Top of Data extracts

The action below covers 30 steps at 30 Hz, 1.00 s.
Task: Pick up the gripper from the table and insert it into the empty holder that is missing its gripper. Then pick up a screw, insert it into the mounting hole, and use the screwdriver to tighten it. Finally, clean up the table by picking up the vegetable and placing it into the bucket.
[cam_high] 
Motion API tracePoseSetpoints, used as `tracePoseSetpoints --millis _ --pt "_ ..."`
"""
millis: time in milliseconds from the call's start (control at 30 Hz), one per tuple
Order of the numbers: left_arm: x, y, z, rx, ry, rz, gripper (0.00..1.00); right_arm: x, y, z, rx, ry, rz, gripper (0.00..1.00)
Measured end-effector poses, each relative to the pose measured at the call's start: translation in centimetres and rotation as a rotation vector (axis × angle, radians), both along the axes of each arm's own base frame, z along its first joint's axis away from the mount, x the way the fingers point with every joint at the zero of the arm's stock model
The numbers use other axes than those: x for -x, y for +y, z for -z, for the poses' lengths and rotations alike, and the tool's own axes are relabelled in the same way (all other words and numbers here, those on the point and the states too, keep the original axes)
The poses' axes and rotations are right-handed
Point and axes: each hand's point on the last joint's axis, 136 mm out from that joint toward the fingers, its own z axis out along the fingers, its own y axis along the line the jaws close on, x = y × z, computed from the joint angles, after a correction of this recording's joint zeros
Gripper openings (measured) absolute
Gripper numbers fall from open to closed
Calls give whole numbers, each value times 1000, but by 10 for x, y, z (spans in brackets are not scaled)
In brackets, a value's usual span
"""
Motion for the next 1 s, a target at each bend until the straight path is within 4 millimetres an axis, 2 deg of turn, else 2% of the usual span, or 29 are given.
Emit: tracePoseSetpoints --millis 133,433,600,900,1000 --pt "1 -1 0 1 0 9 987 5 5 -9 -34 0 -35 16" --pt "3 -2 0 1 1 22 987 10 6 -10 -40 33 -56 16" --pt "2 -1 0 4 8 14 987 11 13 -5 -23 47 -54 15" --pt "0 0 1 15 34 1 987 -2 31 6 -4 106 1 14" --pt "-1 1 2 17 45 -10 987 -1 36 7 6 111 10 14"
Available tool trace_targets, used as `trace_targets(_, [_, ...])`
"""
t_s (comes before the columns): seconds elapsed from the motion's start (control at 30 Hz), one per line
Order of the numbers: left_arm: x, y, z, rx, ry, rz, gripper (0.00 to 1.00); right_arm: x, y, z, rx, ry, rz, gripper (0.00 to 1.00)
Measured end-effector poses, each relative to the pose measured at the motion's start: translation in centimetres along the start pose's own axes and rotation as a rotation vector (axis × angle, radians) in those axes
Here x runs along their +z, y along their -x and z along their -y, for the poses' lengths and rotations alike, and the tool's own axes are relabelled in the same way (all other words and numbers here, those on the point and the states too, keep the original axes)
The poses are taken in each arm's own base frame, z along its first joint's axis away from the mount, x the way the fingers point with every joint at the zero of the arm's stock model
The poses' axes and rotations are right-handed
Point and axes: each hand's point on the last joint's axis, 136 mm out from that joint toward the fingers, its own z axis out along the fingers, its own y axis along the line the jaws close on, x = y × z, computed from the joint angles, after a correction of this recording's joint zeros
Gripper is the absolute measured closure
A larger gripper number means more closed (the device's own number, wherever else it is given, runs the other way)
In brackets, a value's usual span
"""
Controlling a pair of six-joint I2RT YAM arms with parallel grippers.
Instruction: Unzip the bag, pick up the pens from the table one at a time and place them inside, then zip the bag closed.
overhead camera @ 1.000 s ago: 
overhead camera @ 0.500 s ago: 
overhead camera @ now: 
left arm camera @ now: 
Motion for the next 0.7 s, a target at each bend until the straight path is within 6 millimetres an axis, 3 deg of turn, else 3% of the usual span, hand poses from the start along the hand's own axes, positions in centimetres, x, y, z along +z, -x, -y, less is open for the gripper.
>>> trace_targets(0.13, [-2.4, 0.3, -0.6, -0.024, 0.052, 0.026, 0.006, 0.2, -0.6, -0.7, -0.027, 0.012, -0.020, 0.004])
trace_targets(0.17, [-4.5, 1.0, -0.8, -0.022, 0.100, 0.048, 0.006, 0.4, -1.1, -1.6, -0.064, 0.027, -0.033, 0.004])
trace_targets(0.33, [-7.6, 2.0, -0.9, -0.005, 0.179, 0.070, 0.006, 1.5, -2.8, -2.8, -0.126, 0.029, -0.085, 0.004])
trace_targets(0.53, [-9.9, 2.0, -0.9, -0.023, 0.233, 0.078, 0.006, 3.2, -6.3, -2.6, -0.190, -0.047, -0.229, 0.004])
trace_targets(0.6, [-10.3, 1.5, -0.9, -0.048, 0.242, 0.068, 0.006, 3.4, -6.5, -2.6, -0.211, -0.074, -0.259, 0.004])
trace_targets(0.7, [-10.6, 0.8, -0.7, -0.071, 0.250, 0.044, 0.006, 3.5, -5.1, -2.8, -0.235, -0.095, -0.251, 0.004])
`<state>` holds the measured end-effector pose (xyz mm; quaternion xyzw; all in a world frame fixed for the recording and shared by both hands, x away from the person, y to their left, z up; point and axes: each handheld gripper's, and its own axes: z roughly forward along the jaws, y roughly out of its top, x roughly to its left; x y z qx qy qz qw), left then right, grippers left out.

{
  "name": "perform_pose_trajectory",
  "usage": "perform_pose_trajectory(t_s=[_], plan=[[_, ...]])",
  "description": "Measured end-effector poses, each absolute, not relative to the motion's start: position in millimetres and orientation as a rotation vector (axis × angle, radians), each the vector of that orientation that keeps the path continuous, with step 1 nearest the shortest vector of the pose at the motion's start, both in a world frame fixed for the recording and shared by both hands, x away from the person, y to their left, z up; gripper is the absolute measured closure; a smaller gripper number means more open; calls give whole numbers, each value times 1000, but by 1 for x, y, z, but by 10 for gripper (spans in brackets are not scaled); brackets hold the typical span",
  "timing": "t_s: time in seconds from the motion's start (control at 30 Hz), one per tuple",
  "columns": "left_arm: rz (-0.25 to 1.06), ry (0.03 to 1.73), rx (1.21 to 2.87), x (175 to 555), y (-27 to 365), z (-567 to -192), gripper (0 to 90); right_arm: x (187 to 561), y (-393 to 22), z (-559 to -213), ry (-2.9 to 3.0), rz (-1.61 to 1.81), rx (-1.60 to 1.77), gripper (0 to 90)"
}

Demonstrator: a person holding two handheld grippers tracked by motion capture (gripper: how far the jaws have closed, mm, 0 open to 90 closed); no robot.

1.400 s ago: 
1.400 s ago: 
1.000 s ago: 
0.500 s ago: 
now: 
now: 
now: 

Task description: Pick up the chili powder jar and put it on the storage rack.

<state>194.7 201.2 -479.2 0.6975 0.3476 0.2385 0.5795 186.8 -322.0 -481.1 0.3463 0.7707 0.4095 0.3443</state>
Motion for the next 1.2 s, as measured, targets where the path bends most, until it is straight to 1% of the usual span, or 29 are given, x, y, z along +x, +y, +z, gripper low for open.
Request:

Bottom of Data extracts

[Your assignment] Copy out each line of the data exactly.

[Output below]
The action below covers 30 steps at 30 Hz, 1.00 s.
Task: Pick up the gripper from the table and insert it into the empty holder that is missing its gripper. Then pick up a screw, insert it into the mounting hole, and use the screwdriver to tighten it. Finally, clean up the table by picking up the vegetable and placing it into the bucket.
[cam_high] 
Motion API tracePoseSetpoints, used as `tracePoseSetpoints --millis _ --pt "_ ..."`
"""
millis: time in milliseconds from the call's start (control at 30 Hz), one per tuple
Order of the numbers: left_arm: x, y, z, rx, ry, rz, gripper (0.00..1.00); right_arm: x, y, z, rx, ry, rz, gripper (0.00..1.00)
Measured end-effector poses, each relative to the pose measured at the call's start: translation in centimetres and rotation as a rotation vector (axis × angle, radians), both along the axes of each arm's own base frame, z along its first joint's axis away from the mount, x the way the fingers point with every joint at the zero of the arm's stock model
The numbers use other axes than those: x for -x, y for +y, z for -z, for the poses' lengths and rotations alike, and the tool's own axes are relabelled in the same way (all other words and numbers here, those on the point and the states too, keep the original axes)
The poses' axes and rotations are right-handed
Point and axes: each hand's point on the last joint's axis, 136 mm out from that joint toward the fingers, its own z axis out along the fingers, its own y axis along the line the jaws close on, x = y × z, computed from the joint angles, after a correction of this recording's joint zeros
Gripper openings (measured) absolute
Gripper numbers fall from open to closed
Calls give whole numbers, each value times 1000, but by 10 for x, y, z (spans in brackets are not scaled)
In brackets, a value's usual span
"""
Motion for the next 1 s, a target at each bend until the straight path is within 4 millimetres an axis, 2 deg of turn, else 2% of the usual span, or 29 are given.
Emit: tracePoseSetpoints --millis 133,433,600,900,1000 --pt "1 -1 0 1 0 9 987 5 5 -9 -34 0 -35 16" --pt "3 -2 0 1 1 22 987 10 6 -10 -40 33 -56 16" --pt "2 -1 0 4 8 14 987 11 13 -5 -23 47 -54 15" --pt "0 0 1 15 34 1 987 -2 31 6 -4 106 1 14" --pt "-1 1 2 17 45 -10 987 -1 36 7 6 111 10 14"
Available tool trace_targets, used as `trace_targets(_, [_, ...])`
"""
t_s (comes before the columns): seconds elapsed from the motion's start (control at 30 Hz), one per line
Order of the numbers: left_arm: x, y, z, rx, ry, rz, gripper (0.00 to 1.00); right_arm: x, y, z, rx, ry, rz, gripper (0.00 to 1.00)
Measured end-effector poses, each relative to the pose measured at the motion's start: translation in centimetres along the start pose's own axes and rotation as a rotation vector (axis × angle, radians) in those axes
Here x runs along their +z, y along their -x and z along their -y, for the poses' lengths and rotations alike, and the tool's own axes are relabelled in the same way (all other words and numbers here, those on the point and the states too, keep the original axes)
The poses are taken in each arm's own base frame, z along its first joint's axis away from the mount, x the way the fingers point with every joint at the zero of the arm's stock model
The poses' axes and rotations are right-handed
Point and axes: each hand's point on the last joint's axis, 136 mm out from that joint toward the fingers, its own z axis out along the fingers, its own y axis along the line the jaws close on, x = y × z, computed from the joint angles, after a correction of this recording's joint zeros
Gripper is the absolute measured closure
A larger gripper number means more closed (the device's own number, wherever else it is given, runs the other way)
In brackets, a value's usual span
"""
Controlling a pair of six-joint I2RT YAM arms with parallel grippers.
Instruction: Unzip the bag, pick up the pens from the table one at a time and place them inside, then zip the bag closed.
overhead camera @ 1.000 s ago: 
overhead camera @ 0.500 s ago: 
overhead camera @ now: 
left arm camera @ now: 
Motion for the next 0.7 s, a target at each bend until the straight path is within 6 millimetres an axis, 3 deg of turn, else 3% of the usual span, hand poses from the start along the hand's own axes, positions in centimetres, x, y, z along +z, -x, -y, less is open for the gripper.
>>> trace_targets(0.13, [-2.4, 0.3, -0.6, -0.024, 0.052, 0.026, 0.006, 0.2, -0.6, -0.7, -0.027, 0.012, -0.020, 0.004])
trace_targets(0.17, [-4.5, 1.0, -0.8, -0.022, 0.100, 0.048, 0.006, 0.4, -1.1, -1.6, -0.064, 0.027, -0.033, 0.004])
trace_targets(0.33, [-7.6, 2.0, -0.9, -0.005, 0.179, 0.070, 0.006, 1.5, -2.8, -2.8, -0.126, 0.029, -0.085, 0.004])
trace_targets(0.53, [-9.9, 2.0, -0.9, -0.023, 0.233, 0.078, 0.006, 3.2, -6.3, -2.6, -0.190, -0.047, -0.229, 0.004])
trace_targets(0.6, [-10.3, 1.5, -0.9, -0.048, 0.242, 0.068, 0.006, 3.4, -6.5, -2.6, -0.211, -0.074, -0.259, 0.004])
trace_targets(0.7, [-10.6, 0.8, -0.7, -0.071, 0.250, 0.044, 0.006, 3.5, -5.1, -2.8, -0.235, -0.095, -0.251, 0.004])
`<state>` holds the measured end-effector pose (xyz mm; quaternion xyzw; all in a world frame fixed for the recording and shared by both hands, x away from the person, y to their left, z up; point and axes: each handheld gripper's, and its own axes: z roughly forward along the jaws, y roughly out of its top, x roughly to its left; x y z qx qy qz qw), left then right, grippers left out.

{
  "name": "perform_pose_trajectory",
  "usage": "perform_pose_trajectory(t_s=[_], plan=[[_, ...]])",
  "description": "Measured end-effector poses, each absolute, not relative to the motion's start: position in millimetres and orientation as a rotation vector (axis × angle, radians), each the vector of that orientation that keeps the path continuous, with step 1 nearest the shortest vector of the pose at the motion's start, both in a world frame fixed for the recording and shared by both hands, x away from the person, y to their left, z up; gripper is the absolute measured closure; a smaller gripper number means more open; calls give whole numbers, each value times 1000, but by 1 for x, y, z, but by 10 for gripper (spans in brackets are not scaled); brackets hold the typical span",
  "timing": "t_s: time in seconds from the motion's start (control at 30 Hz), one per tuple",
  "columns": "left_arm: rz (-0.25 to 1.06), ry (0.03 to 1.73), rx (1.21 to 2.87), x (175 to 555), y (-27 to 365), z (-567 to -192), gripper (0 to 90); right_arm: x (187 to 561), y (-393 to 22), z (-559 to -213), ry (-2.9 to 3.0), rz (-1.61 to 1.81), rx (-1.60 to 1.77), gripper (0 to 90)"
}

Demonstrator: a person holding two handheld grippers tracked by motion capture (gripper: how far the jaws have closed, mm, 0 open to 90 closed); no robot.

1.400 s ago: 
1.400 s ago: 
1.000 s ago: 
0.500 s ago: 
now: 
now: 
now: 

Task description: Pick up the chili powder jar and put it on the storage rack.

<state>194.7 201.2 -479.2 0.6975 0.3476 0.2385 0.5795 186.8 -322.0 -481.1 0.3463 0.7707 0.4095 0.3443</state>
Motion for the next 1.2 s, as measured, targets where the path bends most, until it is straight to 1% of the usual span, or 29 are given, x, y, z along +x, +y, +z, gripper low for open.
Request:

No more output will be produced.